● Instructions for the task
In the entries below, find the line with "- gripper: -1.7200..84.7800" and the line with "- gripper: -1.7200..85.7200". Reproduce those two lines and every line between them exactly, and nothing more.
────────
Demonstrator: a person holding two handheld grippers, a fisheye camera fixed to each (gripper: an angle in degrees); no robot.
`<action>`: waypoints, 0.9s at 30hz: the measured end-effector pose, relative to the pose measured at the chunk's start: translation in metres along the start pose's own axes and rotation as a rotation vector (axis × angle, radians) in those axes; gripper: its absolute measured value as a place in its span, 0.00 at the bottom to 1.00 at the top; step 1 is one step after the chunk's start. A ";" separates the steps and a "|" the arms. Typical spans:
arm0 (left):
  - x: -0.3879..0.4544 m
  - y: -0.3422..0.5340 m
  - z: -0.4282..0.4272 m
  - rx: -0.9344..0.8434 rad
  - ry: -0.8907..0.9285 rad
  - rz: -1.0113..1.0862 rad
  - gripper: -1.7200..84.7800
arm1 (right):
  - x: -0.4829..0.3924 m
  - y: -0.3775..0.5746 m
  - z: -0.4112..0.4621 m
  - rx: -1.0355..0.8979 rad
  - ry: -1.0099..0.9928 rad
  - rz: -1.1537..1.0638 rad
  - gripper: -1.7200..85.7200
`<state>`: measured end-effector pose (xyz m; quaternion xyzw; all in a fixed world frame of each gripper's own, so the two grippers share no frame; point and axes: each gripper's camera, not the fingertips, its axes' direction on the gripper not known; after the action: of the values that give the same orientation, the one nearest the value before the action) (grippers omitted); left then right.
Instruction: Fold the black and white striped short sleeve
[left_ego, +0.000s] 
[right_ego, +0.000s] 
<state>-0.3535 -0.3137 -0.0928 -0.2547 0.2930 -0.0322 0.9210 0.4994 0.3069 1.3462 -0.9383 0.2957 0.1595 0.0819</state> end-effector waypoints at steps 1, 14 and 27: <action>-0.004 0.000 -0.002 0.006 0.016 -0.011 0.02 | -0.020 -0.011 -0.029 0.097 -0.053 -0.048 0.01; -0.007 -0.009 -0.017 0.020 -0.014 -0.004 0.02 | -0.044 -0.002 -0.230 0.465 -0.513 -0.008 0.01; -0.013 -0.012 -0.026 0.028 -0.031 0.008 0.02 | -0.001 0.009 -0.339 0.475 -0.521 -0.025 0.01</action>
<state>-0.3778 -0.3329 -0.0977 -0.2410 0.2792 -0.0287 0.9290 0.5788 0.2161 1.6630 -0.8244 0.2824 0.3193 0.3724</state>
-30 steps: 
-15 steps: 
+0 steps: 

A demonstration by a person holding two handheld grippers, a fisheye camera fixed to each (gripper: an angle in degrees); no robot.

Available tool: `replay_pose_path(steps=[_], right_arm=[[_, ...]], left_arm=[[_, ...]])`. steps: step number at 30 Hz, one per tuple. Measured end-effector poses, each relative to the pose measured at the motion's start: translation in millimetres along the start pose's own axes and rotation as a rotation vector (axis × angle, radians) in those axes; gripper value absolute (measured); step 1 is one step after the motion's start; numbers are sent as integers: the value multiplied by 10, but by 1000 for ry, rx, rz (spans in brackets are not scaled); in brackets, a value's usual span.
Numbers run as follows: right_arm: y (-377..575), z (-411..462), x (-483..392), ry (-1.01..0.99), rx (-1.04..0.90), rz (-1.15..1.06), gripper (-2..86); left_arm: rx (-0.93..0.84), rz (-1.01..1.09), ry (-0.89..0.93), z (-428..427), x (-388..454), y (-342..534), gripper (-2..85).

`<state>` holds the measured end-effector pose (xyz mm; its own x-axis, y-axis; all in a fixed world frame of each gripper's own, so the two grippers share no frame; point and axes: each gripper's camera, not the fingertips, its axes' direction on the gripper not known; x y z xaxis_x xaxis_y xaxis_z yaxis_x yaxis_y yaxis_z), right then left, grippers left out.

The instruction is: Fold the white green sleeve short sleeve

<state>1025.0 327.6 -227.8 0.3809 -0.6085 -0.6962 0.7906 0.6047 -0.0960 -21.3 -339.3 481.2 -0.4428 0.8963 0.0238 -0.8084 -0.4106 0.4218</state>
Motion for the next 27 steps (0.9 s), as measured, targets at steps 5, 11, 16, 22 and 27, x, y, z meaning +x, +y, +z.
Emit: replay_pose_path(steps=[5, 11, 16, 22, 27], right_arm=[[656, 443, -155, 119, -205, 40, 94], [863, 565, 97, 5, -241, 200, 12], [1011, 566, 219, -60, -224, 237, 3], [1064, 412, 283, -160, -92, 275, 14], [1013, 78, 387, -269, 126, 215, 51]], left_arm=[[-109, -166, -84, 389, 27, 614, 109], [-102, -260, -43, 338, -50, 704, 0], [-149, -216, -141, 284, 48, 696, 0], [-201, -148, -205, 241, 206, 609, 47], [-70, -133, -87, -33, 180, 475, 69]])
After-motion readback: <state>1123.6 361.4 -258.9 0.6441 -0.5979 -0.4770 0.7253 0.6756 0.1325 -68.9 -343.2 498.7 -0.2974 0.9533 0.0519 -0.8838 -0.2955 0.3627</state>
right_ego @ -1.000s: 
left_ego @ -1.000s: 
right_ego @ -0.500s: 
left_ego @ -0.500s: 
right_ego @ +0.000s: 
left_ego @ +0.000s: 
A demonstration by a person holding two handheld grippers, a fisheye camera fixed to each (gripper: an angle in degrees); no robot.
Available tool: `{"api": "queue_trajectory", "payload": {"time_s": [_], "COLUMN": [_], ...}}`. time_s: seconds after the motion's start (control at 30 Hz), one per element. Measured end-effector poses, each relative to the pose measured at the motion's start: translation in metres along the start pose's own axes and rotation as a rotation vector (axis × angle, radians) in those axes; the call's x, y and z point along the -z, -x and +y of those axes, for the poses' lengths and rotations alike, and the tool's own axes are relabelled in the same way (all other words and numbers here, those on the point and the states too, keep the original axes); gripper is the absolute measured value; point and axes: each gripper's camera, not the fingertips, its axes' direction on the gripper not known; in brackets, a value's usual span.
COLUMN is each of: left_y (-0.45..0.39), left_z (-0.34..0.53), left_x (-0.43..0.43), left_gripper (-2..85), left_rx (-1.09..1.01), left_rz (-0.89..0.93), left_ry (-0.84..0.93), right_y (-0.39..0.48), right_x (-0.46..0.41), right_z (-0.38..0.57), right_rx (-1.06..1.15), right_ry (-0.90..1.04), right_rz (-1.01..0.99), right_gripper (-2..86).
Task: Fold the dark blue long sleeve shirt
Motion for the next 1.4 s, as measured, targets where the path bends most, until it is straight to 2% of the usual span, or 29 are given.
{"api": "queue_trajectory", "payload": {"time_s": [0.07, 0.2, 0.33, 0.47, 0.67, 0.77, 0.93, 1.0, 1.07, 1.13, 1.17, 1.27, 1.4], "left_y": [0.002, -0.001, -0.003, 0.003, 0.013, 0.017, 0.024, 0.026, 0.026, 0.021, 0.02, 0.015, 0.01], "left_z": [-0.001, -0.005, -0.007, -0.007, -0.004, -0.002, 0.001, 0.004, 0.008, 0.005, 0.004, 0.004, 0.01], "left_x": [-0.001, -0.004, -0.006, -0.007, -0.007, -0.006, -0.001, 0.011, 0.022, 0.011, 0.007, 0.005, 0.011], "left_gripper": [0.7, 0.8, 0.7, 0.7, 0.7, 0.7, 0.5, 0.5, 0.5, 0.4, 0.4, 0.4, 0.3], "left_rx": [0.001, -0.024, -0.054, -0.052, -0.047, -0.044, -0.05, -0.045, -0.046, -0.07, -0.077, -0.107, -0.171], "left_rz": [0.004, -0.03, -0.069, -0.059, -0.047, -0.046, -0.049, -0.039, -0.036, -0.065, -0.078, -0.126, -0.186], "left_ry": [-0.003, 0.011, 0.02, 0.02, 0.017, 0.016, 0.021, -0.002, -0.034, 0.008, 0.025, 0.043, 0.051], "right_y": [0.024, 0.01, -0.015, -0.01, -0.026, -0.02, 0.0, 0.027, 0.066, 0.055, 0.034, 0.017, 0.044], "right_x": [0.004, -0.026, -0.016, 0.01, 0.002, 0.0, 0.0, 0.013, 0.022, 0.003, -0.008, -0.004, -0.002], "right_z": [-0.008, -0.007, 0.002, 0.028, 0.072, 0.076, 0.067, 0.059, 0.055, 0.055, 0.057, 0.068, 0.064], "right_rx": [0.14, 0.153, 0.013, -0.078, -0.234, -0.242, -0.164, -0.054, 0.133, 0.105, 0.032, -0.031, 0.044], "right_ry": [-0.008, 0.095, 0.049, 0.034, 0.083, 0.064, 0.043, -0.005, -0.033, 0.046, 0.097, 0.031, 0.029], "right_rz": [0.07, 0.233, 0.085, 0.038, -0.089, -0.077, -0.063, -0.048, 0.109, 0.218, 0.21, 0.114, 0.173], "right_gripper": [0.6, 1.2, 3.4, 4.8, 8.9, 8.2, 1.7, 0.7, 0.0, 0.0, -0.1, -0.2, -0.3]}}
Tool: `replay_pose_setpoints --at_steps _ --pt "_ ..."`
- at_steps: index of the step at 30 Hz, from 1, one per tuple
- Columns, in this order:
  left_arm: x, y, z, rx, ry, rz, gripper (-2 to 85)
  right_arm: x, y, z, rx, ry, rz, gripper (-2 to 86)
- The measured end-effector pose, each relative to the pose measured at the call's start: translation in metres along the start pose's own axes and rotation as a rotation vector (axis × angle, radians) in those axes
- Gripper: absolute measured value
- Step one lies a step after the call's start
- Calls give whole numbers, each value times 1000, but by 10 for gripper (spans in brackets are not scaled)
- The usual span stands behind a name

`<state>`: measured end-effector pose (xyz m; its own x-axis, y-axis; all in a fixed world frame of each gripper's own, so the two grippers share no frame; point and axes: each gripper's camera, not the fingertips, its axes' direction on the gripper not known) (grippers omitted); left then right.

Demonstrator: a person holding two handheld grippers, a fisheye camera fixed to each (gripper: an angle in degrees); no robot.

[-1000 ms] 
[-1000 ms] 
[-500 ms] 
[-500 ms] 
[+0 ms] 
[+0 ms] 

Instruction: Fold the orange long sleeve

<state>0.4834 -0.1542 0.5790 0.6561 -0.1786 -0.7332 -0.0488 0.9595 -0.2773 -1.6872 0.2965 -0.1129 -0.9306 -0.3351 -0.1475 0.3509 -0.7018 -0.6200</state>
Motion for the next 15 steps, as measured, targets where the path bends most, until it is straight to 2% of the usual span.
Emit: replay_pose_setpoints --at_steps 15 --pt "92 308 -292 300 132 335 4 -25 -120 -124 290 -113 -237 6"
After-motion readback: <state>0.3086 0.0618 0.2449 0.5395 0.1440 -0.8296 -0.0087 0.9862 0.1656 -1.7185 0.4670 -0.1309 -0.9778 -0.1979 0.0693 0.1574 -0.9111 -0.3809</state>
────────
● Answer area
  - gripper: -1.7200..84.7800
arm1 (right):
  - x: -0.4829..0.3924 m
  - y: -0.3775..0.5746 m
  - z: -0.4112..0.4621 m
  - rx: -1.0355..0.8979 rad
  - ry: -1.0099..0.9928 rad
  - rz: -1.1537..1.0638 rad
  - gripper: -1.7200..85.7200

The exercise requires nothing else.